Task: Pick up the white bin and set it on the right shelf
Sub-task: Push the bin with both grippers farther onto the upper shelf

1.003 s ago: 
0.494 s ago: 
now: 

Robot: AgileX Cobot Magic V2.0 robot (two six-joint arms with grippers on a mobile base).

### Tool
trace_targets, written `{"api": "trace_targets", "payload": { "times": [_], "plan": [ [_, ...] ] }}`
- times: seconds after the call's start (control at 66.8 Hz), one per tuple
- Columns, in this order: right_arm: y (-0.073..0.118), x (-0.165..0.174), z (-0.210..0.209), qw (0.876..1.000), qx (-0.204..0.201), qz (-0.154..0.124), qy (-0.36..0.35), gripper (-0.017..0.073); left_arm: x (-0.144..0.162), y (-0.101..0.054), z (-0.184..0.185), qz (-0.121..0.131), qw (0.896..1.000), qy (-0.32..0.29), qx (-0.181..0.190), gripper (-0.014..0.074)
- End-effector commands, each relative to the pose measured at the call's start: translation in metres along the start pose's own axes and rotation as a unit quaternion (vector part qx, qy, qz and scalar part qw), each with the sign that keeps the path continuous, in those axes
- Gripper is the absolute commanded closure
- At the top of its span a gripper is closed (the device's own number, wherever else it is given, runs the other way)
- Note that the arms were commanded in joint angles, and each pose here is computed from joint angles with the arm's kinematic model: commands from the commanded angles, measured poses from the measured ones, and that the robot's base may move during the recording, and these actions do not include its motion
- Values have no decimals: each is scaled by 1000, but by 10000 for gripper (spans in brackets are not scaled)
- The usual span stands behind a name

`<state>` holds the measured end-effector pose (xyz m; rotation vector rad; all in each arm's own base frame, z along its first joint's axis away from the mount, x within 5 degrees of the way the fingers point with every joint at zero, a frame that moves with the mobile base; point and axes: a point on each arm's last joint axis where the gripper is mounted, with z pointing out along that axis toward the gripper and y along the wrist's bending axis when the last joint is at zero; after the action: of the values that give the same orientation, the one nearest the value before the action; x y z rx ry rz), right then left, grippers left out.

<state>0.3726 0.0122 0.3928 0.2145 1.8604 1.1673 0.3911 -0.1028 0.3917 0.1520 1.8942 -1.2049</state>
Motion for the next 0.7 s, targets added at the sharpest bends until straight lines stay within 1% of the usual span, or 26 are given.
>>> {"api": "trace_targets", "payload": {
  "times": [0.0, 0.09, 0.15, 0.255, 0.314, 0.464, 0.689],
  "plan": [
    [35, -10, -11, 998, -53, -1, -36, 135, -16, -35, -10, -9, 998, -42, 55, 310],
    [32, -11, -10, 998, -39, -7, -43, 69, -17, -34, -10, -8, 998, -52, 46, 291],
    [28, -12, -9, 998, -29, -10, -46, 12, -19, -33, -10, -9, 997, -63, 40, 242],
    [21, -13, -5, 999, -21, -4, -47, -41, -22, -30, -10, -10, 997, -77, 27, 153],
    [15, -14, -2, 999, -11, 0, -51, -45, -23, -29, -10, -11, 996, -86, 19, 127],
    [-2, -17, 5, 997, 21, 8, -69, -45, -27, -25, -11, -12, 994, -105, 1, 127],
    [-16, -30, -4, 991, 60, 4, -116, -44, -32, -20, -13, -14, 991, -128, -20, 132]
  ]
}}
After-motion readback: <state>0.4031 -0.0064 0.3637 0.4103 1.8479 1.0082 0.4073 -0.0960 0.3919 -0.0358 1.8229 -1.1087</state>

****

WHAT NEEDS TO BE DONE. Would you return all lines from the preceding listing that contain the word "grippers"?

EXERCISE RESPONSE.
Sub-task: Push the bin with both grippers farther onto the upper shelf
Robot: AgileX Cobot Magic V2.0 robot (two six-joint arms with grippers on a mobile base).
`<state>` holds the measured end-effector pose (xyz m; rotation vector rad; all in each arm's own base frame, z along its first joint's axis away from the mount, x within 5 degrees of the way the fingers point with every joint at zero, a frame that moves with the mobile base; point and axes: a point on each arm's last joint axis where the gripper is mounted, with z pointing out along that axis toward the gripper and y along the wrist's bending axis when the last joint is at zero; after the action: of the values that give the same orientation, the one nearest the value before the action; x y z rx ry rz), right then left, grippers left out.

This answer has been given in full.